To do
Copy word for word, please, the lines of the entries below running from the one containing "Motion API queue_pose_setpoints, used" to the one containing "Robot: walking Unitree", both ends included.

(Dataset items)
*-*-*

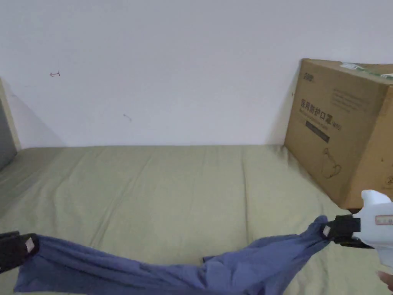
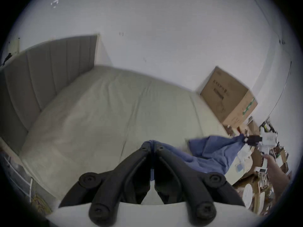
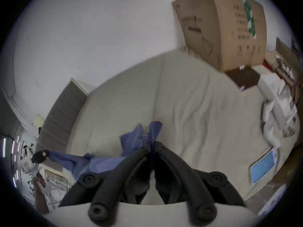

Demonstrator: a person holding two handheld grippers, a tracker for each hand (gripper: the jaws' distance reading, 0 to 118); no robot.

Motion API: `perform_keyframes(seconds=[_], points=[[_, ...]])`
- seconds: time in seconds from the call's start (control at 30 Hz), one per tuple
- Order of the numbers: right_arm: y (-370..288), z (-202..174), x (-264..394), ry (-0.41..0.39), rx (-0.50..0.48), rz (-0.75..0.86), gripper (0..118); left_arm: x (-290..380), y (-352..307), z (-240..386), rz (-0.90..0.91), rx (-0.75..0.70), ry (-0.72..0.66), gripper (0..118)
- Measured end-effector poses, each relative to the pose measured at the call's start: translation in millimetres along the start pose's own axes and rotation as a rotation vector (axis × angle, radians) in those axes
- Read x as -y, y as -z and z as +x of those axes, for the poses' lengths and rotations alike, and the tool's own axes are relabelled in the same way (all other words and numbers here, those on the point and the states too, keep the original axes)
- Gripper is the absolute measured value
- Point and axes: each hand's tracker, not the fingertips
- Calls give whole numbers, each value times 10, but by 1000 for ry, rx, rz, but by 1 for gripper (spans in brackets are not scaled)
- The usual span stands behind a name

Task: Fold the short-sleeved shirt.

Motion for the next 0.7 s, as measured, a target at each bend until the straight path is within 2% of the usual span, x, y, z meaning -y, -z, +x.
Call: perform_keyframes(seconds=[0.13, 0.3, 0.37, 0.5, 0.7], points=[[-621, -222, -489, 31, -59, 129, 1, -600, -341, 263, 97, 29, 14, 1], [-1077, -518, -1101, -26, -72, 232, 2, -1212, -464, 401, 167, 64, 42, 1], [-1155, -595, -1358, -28, -84, 271, 2, -1419, -457, 479, 193, 70, 45, 1], [-1192, -811, -1757, -87, -57, 323, 2, -1801, -274, 462, 228, 61, 27, 1], [-911, -1085, -2303, -93, -47, 369, 2, -2251, 127, 493, 296, 15, 9, 1]])
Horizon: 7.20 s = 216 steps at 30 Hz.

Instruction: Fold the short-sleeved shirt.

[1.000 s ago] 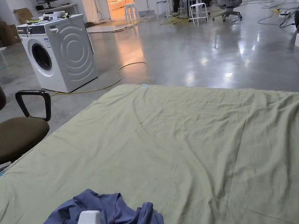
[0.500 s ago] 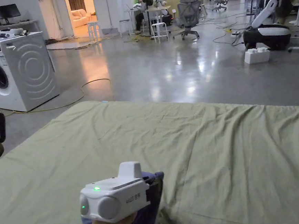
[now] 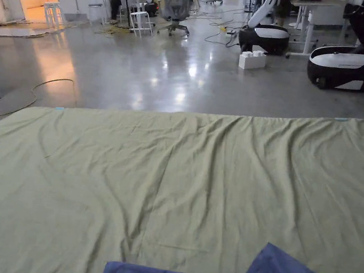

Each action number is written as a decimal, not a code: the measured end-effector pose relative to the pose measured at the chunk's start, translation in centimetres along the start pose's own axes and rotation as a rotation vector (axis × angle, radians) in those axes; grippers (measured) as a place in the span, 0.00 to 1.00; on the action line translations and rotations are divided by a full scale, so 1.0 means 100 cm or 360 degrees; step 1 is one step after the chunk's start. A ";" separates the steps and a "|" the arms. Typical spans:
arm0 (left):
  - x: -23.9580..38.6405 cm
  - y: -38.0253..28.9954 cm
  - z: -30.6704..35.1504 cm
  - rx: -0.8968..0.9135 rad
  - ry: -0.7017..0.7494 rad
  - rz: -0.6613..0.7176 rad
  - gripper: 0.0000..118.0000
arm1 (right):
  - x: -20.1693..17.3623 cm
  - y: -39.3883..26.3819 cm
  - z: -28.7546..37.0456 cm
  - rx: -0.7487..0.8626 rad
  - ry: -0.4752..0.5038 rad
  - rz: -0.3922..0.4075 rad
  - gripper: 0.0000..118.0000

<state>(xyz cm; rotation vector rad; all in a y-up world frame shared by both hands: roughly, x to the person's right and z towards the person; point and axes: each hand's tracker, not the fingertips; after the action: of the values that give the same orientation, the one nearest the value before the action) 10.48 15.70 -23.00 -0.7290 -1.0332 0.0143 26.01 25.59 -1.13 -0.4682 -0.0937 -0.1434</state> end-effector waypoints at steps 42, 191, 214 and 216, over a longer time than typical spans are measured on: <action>0.115 -0.098 0.455 0.0960 0.1949 -0.0023 0.00 | -0.115 0.063 0.032 0.0552 0.0503 0.0395 0.00; -0.218 0.197 0.509 0.1111 0.1837 0.0184 0.03 | -0.171 0.443 -0.214 0.1003 -0.0070 0.0402 0.01; -0.274 0.088 0.434 0.1065 0.1580 0.0592 0.03 | -0.144 0.325 -0.265 0.0676 0.0028 0.0326 0.01; -0.257 0.052 0.429 0.1065 0.1535 0.0596 0.03 | -0.130 0.288 -0.249 0.0577 0.0096 0.0281 0.01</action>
<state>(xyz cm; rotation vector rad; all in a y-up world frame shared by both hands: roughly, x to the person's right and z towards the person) -35.18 34.25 -32.93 -0.2265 0.0661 0.2910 19.18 41.20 -37.57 -0.1089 -0.0178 0.0340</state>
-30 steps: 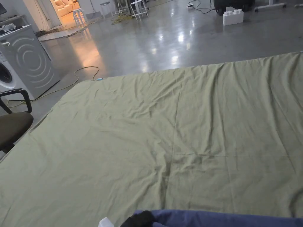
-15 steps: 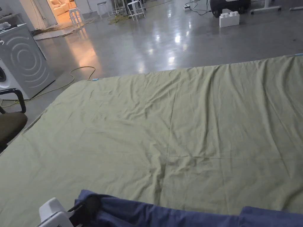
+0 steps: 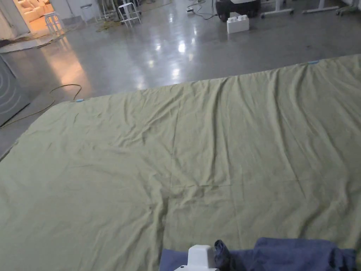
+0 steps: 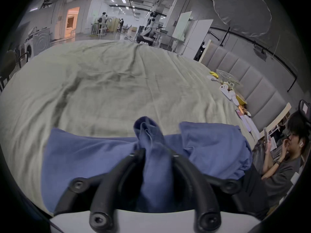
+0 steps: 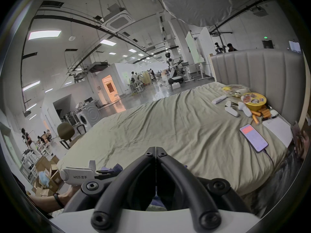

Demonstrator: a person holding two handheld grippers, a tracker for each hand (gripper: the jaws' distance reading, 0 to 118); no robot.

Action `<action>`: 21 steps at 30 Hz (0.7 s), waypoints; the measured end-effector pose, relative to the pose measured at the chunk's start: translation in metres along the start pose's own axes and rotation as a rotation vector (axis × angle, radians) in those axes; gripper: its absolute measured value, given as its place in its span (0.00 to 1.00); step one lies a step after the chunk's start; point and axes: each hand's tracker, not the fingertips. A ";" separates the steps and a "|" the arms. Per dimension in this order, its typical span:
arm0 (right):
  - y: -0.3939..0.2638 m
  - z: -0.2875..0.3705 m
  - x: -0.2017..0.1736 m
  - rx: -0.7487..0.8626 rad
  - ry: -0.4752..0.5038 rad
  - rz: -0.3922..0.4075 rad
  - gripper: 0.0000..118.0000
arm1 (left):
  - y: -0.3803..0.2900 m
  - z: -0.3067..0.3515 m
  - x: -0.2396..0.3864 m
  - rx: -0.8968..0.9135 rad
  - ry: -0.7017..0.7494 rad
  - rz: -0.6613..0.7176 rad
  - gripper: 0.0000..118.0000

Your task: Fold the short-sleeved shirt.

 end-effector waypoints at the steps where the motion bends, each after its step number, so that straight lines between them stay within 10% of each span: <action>1: -0.002 0.002 0.005 -0.001 -0.012 -0.023 0.00 | 0.000 0.004 0.001 0.014 -0.090 -0.009 0.41; 3: -0.006 0.001 0.014 -0.012 -0.027 -0.068 0.00 | 0.003 0.014 -0.003 0.033 -0.198 -0.035 0.76; 6: -0.009 -0.002 0.020 -0.014 -0.032 -0.097 0.00 | 0.015 0.043 -0.008 0.124 -0.169 -0.056 0.82; 8: -0.012 -0.005 0.022 -0.013 -0.018 -0.115 0.00 | 0.021 0.057 -0.021 0.152 -0.144 0.050 0.64; 10: -0.013 -0.005 0.022 -0.013 -0.006 -0.125 0.00 | 0.025 0.052 -0.044 0.132 -0.231 0.241 0.03; 21: -0.016 -0.002 0.013 -0.053 -0.012 -0.109 0.00 | 0.001 -0.023 -0.015 -0.096 -0.155 0.189 0.01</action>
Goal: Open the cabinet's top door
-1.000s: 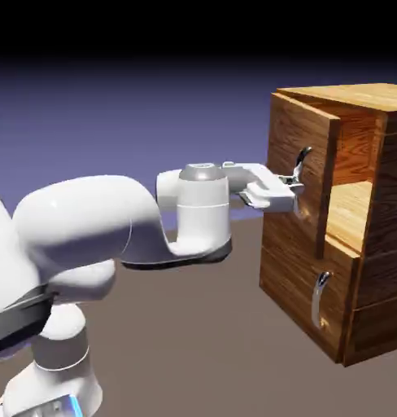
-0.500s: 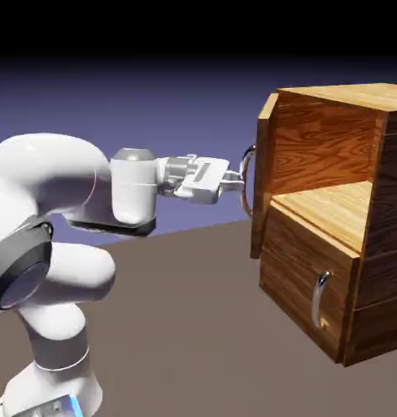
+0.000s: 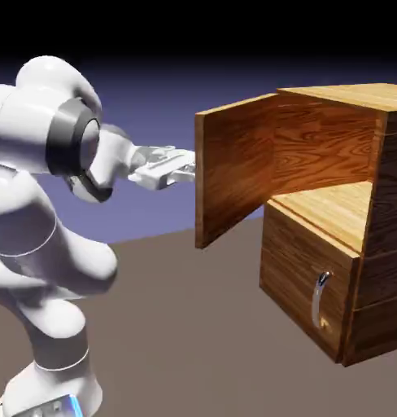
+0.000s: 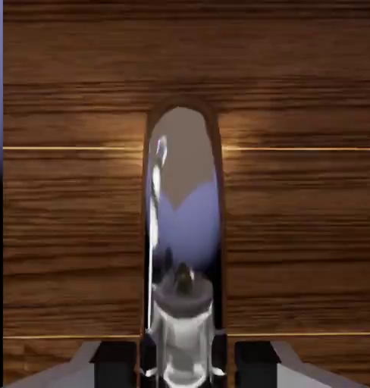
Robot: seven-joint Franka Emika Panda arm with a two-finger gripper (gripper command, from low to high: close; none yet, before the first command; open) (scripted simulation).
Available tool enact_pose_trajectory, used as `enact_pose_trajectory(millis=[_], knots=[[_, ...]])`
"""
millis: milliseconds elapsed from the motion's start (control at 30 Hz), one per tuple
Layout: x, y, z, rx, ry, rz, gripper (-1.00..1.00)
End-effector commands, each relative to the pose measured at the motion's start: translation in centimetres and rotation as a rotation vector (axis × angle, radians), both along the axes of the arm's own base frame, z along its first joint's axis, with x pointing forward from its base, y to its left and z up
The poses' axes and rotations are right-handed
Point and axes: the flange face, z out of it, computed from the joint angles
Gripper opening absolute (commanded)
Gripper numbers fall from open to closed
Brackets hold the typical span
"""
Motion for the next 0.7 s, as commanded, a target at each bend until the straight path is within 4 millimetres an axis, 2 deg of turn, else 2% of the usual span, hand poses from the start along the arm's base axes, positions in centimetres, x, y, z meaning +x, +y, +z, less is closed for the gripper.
enact_pose_trajectory(millis=[0,300,667], knots=[[-0.1,0.8,0.0,0.0,0.0,-0.023,-1.0],[0.0,8.4,0.0,0.0,0.0,-0.247,-1.0],[2.1,16.6,0.0,0.0,0.0,-0.494,-1.0]])
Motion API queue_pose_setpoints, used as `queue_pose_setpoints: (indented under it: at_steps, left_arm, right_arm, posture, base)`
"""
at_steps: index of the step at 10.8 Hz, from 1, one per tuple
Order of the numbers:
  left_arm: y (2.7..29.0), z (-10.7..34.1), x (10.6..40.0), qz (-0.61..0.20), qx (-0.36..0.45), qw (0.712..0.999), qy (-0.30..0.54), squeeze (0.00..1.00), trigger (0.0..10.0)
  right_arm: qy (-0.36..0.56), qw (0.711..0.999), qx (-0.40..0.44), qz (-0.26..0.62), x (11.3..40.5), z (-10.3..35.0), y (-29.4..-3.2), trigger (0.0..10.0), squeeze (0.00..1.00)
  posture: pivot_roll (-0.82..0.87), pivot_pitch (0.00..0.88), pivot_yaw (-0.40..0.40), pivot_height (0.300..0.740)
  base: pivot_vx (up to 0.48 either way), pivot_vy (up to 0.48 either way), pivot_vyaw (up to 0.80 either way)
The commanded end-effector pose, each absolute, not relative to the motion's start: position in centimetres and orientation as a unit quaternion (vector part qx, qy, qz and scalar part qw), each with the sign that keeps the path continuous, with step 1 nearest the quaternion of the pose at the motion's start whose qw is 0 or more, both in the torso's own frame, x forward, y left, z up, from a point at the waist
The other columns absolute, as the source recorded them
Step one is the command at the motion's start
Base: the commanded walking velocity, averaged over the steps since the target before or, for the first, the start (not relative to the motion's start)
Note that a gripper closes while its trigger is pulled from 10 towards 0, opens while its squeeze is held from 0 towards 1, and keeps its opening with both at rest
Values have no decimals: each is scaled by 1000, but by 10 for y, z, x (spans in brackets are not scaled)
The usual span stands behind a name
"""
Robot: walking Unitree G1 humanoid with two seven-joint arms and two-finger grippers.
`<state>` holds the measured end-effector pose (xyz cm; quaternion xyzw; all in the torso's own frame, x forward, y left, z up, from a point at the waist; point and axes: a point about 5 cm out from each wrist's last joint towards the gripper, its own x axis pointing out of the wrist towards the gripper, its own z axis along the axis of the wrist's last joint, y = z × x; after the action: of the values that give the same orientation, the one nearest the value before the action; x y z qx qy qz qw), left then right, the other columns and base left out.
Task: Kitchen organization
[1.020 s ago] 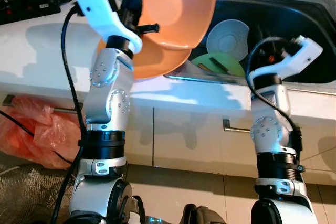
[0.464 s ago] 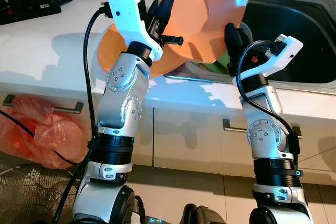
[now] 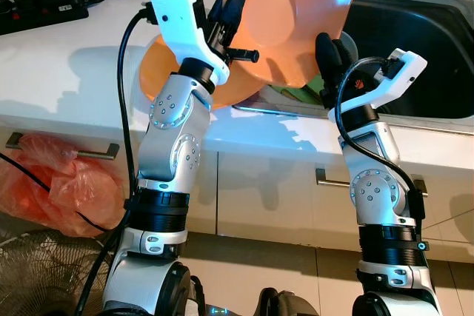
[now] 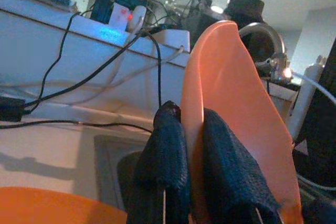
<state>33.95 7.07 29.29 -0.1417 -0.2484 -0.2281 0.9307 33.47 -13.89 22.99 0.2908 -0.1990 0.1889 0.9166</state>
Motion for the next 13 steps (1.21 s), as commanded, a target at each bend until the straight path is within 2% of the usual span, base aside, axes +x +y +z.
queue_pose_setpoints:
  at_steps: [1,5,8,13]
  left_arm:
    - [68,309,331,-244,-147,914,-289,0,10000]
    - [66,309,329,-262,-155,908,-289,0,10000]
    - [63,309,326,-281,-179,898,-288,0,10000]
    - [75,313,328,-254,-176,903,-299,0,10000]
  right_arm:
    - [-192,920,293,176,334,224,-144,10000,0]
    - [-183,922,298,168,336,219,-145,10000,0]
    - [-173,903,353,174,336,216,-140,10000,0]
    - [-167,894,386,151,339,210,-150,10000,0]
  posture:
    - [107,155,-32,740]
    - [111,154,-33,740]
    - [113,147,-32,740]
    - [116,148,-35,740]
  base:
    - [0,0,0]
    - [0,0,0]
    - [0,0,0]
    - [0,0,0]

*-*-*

Reply to the exercise
Motion API queue_pose_setpoints, used as `queue_pose_setpoints: (indented under it: at_steps, left_arm, right_arm, posture, base)`
"""
at_steps: index of the step at 10.8 Hz, from 1, one per tuple
Order of the numbers:
  left_arm: y (2.7..29.0), z (-10.7..34.1), x (10.6..40.0), qz (-0.61..0.20), qx (-0.36..0.45), qw (0.712..0.999), qy (-0.30..0.54), squeeze (0.00..1.00), trigger (0.0..10.0)
  right_arm: qy (-0.36..0.56), qw (0.711..0.999), qx (-0.40..0.44), qz (-0.26..0.62), x (11.3..40.5), z (-10.3..35.0), y (-29.4..-3.2), trigger (0.0..10.0), squeeze (0.00..1.00)
  posture: pivot_roll (-0.82..0.87), pivot_pitch (0.00..0.88), pivot_yaw (-0.40..0.40), pivot_height (0.300..0.740)
  base: pivot_vx (up to 0.48 either way), pivot_vy (up to 0.48 either way), pivot_vyaw (up to 0.80 either way)
The commanded end-effector pose, each absolute, not relative to the motion's start: position in centimetres and orientation as a unit quaternion (vector part qx, qy, qz and scalar part qw), each with the sign that keeps the path continuous, with step 1 nearest the quaternion of the pose at the motion's start whose qw is 0 or more, both in the torso's own frame, x forward, y left, z up, from a point at the waist
The other columns absolute, as the source recorded them
Step one is the command at the motion's start
Base: the commanded walking velocity, averaged over the steps since the target before or, for the first, the start (not relative to the motion's start)
Note that a gripper closes while its trigger is pulled from 10 towards 0, opens while its squeeze is held from 0 towards 1, and keeps its opening with both at rest
Values have no decimals: each is scaled by 1000, but by 10 for y, z, x (spans in brackets are not scaled)
The usual span stands behind a name
"""
Robot: walking Unitree G1 humanoid with two seven-joint arms and two-finger grippers.

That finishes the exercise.